One of the problems the researchers have pointed out is that people are desensitized to warning labels because they seem to be everywhere.
“One of my main complaints about warnings is that they have become ubiquitous,” Viscusi said. “There is a tendency to say that things are risky [and] give it a warning and it tends to dilute the impact of the other warnings that are out there. So if everything in the supermarket is labeled as dangerous, you don’t know what to buy.”
Viscusi has developed two criteria for effective warning labels: 1) they must provide new information to consumers, and 2) the consumer must find the information credible.
“When companies make statements against their financial interests, it tends to be credible,” Viscusi said.
There has been a backlash against putting warning labels on some products. In December 2022, a federal judge ruled that the US Food and Drug Administration cannot require tobacco companies to put graphic warning labels on cigarettes.
When it comes to making sure people use products safely, consumer protection advocates say warning labels should be a last resort.
“Generally, warning labels themselves [are] just not effective,” said Oriene Shin, policy advisor at Consumer Reports. “They really have to be combined with safe design.”
This is where the product design security hierarchy comes in. This is a multi-step process intended to eliminate risk to the consumer and, when that is not possible, minimize it through safeguards.

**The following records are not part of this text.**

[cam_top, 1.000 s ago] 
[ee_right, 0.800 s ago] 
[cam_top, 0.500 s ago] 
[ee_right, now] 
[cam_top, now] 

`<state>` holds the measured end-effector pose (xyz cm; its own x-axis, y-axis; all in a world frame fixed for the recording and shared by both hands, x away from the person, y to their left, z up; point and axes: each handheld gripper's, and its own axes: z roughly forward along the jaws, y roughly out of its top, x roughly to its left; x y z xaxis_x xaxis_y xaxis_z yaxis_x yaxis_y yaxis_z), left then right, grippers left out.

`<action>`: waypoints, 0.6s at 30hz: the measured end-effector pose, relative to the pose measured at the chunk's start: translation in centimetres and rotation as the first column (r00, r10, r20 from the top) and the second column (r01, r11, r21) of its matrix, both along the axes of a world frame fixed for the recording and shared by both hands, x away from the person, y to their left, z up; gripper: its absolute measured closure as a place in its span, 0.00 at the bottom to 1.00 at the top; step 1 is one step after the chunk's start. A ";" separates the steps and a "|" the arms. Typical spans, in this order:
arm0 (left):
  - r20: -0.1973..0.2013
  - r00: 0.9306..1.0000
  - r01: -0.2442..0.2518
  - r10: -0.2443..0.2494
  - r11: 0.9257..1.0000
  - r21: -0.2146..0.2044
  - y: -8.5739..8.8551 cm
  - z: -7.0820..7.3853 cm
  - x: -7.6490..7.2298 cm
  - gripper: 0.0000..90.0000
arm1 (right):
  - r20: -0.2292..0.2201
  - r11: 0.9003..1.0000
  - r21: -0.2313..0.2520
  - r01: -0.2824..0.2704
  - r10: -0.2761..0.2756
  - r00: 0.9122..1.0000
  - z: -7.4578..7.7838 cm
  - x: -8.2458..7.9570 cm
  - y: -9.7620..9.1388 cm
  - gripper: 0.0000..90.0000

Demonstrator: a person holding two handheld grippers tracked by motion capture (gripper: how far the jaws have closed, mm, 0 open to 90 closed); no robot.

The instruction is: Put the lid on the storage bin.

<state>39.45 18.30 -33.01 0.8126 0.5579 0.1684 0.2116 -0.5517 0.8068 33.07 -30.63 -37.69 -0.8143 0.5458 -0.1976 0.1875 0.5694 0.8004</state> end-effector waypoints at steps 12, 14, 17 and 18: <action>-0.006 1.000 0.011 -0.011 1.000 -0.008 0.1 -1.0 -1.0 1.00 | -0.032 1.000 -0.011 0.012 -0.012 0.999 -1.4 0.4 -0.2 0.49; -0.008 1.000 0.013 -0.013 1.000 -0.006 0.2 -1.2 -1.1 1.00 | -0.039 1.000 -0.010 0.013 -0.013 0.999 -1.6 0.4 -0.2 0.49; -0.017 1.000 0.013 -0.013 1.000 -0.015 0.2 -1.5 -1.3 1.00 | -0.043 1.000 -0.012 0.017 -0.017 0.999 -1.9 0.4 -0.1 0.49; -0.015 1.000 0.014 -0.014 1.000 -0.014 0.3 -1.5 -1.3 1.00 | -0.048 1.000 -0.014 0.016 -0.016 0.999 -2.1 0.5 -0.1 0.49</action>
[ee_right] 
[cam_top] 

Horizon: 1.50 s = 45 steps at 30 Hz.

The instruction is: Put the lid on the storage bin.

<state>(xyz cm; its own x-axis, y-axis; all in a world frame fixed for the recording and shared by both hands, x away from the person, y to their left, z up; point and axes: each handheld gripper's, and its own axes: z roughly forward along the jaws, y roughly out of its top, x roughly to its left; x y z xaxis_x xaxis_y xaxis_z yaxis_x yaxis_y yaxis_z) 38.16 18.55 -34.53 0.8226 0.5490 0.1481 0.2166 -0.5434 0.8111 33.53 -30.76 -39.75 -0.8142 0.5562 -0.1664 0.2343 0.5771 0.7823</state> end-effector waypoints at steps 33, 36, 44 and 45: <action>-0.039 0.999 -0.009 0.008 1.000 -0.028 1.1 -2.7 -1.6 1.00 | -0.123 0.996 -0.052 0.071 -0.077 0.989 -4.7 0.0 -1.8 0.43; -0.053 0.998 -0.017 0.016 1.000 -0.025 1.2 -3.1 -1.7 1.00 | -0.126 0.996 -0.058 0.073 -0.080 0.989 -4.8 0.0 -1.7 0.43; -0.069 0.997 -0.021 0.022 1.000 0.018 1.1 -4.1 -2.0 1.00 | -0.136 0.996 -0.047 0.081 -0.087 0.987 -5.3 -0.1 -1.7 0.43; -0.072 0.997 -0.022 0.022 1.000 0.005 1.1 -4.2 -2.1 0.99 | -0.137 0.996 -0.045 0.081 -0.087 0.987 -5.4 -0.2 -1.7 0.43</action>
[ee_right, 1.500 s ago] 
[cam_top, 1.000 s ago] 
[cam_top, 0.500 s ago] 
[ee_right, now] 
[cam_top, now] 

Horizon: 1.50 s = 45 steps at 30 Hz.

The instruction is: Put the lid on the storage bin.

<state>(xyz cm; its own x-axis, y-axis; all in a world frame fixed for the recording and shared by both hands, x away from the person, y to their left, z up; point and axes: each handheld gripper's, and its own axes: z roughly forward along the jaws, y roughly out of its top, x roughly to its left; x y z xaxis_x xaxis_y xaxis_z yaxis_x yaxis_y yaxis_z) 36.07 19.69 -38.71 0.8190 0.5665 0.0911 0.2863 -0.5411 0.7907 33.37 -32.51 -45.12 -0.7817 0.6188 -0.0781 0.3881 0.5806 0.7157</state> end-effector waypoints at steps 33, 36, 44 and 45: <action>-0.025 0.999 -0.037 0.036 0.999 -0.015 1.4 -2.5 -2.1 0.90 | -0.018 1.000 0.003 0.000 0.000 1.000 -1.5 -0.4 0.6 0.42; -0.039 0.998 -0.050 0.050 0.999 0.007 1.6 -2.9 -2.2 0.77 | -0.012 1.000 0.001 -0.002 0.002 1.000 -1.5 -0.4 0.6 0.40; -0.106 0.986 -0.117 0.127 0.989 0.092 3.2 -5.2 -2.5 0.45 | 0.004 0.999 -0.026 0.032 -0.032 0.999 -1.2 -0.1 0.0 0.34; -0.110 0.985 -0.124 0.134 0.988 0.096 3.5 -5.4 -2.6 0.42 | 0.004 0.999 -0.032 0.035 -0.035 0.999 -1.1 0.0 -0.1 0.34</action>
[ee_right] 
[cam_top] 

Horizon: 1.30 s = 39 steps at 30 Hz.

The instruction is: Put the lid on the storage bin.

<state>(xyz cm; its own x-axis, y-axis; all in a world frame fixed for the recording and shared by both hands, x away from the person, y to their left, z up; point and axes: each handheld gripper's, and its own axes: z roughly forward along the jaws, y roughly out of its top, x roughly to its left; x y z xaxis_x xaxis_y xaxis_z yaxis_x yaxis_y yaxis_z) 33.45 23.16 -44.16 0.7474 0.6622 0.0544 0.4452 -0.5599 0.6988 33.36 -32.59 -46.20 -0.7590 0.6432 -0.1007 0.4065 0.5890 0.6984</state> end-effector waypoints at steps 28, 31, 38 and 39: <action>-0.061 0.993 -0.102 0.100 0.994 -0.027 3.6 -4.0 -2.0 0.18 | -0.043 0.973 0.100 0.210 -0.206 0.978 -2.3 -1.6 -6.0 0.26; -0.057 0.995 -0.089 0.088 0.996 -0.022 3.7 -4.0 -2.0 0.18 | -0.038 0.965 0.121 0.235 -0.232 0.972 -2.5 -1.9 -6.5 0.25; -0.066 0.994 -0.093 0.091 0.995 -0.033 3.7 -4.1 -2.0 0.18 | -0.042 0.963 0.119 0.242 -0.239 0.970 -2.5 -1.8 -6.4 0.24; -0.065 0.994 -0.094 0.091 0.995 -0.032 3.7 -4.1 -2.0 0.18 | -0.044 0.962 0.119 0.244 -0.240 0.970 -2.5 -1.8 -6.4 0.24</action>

An example of a safeguard, Shin says, would be requiring a potentially dangerous product like a lawnmower to start only if the user pulls a lever and presses a button, rather than requiring just one of those procedures.
The last level in the security hierarchy is a warning label.
“I’ve probably seen hundreds of warning labels in the last week, and we probably don’t remember any of them,” Shin said. “And that’s the problem with just relying on warning labels. [They’re] the icing on the cake instead of the end is everything.”